GREENAWAY, JR., Circuit Judge.
Corey Grant was sixteen years old when he committed various crimes that led to his ultimate incarceration. He was convicted in 1992 of conspiracy and racketeering under the Racketeer Influenced and Corrupt Organizations Act (" RICO" ), as well as of various drug trafficking charges and a gun charge. At sentencing, the District Court determined that Grant would never be fit to reenter society and sentenced him to life in prison without the possibility of parole (" LWOP" ) for the RICO conspiracy and racketeering convictions. He received a concurrent forty-year term for the drug convictions and a mandatory consecutive five-year term for the gun conviction.
In 2012, the Supreme Court decided Miller v. Alabama, which held, inter alia, that only incorrigible juvenile homicide offenders who have no capacity to reform may be sentenced to LWOP. 567 U.S. 460, 479-80, 132 S.Ct. 2455, 183 L.Ed.2d 407 (2012). It also extended the Courts earlier holding in Graham v. Florida, 560 U.S. 48, 75, 130 S.Ct. 2011, 176 L.Ed.2d 825 (2010)— that juvenile non-homicide offenders are entitled to a " meaningful opportunity to obtain release based on demonstrated maturity and rehabilitation" — to all non-incorrigible juvenile homicide offenders. 567 U.S. at 479, 132 S.Ct. 2455 (quoting
Graham, 560 U.S. at 75, 130 S.Ct. 2011); see also id. at 473, 132 S.Ct. 2455; Graham, 560 U.S. at 82, 130 S.Ct. 2011. In light of Miller, the District Court granted Grants 28 U.S.C. § 2255 motion. At resentencing, the District Court determined that Grants upbringing, debilitating characteristics of youth, and post-conviction record demonstrated that he had the capacity to reform and that a LWOP sentence was therefore inappropriate under Miller . Instead, the District Court sentenced Grant to a term of sixty-five years without parole.
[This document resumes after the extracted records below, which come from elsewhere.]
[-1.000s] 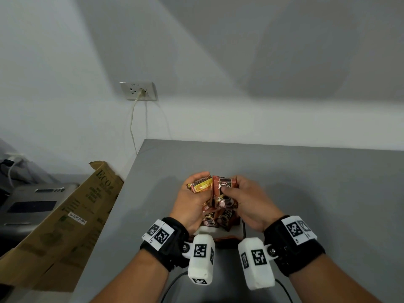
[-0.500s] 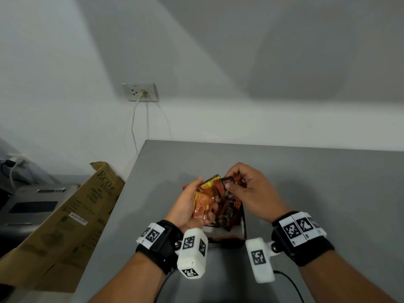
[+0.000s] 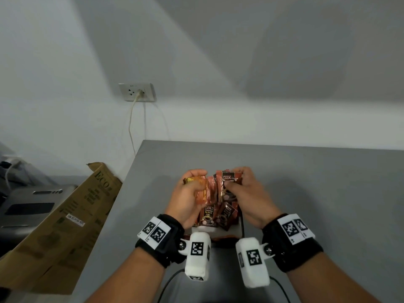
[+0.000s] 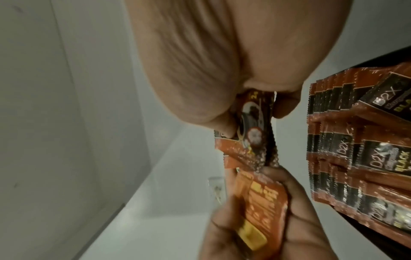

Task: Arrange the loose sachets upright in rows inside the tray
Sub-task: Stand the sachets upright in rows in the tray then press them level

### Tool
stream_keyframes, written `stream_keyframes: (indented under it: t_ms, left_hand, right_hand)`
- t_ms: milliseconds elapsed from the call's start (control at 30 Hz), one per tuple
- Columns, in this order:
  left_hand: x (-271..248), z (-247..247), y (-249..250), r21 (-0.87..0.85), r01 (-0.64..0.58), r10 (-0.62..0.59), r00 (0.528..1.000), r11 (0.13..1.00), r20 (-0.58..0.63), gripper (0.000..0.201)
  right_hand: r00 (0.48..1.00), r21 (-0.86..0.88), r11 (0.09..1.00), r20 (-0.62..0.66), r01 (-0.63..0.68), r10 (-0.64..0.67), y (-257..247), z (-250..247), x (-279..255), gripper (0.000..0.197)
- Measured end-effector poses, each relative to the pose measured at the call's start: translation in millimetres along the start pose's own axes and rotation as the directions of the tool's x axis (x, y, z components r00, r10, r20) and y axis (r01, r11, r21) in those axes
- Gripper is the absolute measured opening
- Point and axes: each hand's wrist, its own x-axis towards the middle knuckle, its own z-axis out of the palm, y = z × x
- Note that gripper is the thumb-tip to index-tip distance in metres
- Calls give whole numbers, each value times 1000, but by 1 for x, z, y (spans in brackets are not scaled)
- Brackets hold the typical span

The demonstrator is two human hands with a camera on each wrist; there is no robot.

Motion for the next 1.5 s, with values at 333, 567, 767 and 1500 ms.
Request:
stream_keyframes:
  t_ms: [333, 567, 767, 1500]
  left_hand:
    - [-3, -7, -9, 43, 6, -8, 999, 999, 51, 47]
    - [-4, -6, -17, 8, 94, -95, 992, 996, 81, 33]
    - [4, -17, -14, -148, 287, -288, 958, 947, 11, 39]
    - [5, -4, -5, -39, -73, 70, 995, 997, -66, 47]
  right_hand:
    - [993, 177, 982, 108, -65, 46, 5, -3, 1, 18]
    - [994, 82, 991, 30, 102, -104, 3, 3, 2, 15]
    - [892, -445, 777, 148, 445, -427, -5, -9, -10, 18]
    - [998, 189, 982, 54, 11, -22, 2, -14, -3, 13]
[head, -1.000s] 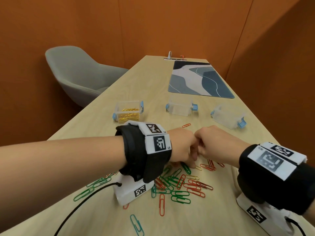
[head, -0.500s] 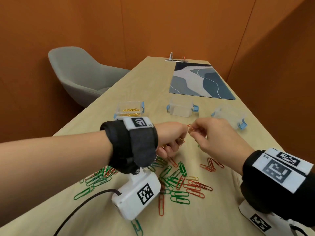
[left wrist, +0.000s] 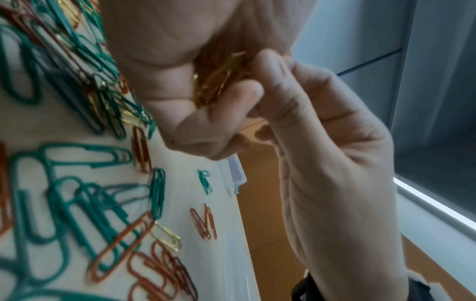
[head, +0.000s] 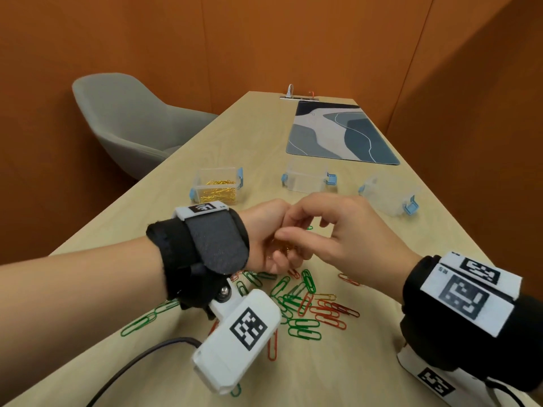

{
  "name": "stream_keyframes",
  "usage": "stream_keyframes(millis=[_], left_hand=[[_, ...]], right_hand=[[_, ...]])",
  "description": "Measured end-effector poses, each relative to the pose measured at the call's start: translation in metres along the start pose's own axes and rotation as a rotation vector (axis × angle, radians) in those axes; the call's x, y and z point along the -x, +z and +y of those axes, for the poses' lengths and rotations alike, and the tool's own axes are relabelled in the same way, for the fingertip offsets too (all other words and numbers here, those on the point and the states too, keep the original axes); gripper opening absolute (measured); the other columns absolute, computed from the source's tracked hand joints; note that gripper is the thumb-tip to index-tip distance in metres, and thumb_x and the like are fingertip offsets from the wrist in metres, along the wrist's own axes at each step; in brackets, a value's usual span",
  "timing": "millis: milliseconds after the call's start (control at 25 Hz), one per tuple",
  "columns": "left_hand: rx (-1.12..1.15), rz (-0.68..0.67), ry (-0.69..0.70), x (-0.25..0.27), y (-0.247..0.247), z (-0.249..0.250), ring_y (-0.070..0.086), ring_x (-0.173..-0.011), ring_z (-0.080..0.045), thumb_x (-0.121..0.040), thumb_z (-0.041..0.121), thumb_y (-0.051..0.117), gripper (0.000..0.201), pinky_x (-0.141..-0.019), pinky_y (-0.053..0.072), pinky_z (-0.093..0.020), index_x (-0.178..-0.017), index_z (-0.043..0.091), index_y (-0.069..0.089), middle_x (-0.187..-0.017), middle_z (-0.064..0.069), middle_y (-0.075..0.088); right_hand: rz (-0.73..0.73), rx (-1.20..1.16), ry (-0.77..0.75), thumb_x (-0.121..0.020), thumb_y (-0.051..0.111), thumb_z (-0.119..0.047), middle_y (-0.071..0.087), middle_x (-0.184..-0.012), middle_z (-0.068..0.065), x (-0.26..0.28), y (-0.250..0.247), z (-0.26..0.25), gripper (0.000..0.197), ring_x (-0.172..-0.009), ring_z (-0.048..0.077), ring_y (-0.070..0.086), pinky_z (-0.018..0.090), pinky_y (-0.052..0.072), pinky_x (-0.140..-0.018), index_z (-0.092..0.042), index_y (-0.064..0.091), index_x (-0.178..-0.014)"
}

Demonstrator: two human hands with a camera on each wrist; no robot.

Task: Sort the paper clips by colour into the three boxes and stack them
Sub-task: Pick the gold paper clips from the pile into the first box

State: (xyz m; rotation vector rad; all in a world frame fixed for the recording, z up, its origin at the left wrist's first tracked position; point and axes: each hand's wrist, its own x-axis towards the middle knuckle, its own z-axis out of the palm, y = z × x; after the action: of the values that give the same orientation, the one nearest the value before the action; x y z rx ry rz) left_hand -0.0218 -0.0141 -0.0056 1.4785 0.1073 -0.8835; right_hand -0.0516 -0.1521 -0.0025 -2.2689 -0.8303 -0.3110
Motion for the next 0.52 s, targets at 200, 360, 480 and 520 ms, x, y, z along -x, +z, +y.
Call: stream_keyframes(millis=[200, 360, 480, 520], left_hand=[[-0.414, 0.152, -0.096, 0.014, -0.005, -0.002, 0.021, -0.030, -0.004, -0.097, 0.035, 0.036, 0.042, -0.028, 0.014, -0.012, -0.059, 0.019, 0.039, -0.043, 0.008, 0.029], [-1.131, 0.282, 0.236, 0.022, 0.004, -0.013, 0.043, -0.049, -0.005, -0.090, 0.042, 0.052, 0.033, -0.052, 0.035, -0.020, -0.069, 0.023, 0.069, -0.051, 0.009, 0.049], [-1.257, 0.215, 0.356, 0.022, 0.013, -0.013, 0.055, -0.074, -0.007, -0.089, 0.035, 0.057, 0.022, -0.072, 0.046, -0.023, -0.098, 0.023, 0.073, -0.081, 0.006, 0.067], [-1.292, 0.225, 0.349, 0.020, 0.012, -0.013, 0.058, -0.082, -0.010, -0.089, 0.034, 0.057, 0.023, -0.077, 0.048, -0.025, -0.102, 0.022, 0.072, -0.090, 0.004, 0.069]], right_hand=[[-0.304, 0.164, 0.325, -0.082, 0.062, -0.022, 0.067, -0.073, -0.001, 0.005, -0.002, 0.008, 0.010, -0.064, 0.007, 0.056, 0.012, 0.045, -0.057, -0.016, 0.070, -0.080], [-0.479, 0.179, 0.458, -0.073, 0.068, -0.023, 0.068, -0.076, -0.003, 0.009, -0.007, 0.003, 0.009, -0.070, 0.009, 0.061, 0.025, 0.054, -0.068, -0.017, 0.071, -0.078], [-0.518, 0.191, 0.491, -0.069, 0.072, -0.022, 0.069, -0.074, -0.005, 0.010, -0.012, 0.002, 0.008, -0.066, 0.005, 0.060, 0.024, 0.053, -0.068, -0.018, 0.072, -0.077], [-0.536, 0.196, 0.493, -0.070, 0.073, -0.021, 0.068, -0.071, -0.007, 0.010, -0.012, 0.001, 0.006, -0.064, 0.003, 0.059, 0.022, 0.053, -0.068, -0.019, 0.072, -0.076]])
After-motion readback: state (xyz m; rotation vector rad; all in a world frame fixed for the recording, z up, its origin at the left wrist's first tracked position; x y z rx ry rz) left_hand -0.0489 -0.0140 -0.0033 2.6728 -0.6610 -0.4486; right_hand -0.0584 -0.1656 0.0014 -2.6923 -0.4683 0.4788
On appeal, Grant challenges the constitutionality of his new sentence. He contends that he will be released at age seventy-two at the earliest, which he purports to be the same age as his life expectancy. In Grants estimation, his sentence violates the Eighth Amendment to the Constitution of the United States because it constitutes de facto LWOP and therefore fails to account for his capacity for reform and to afford him a meaningful opportunity for release.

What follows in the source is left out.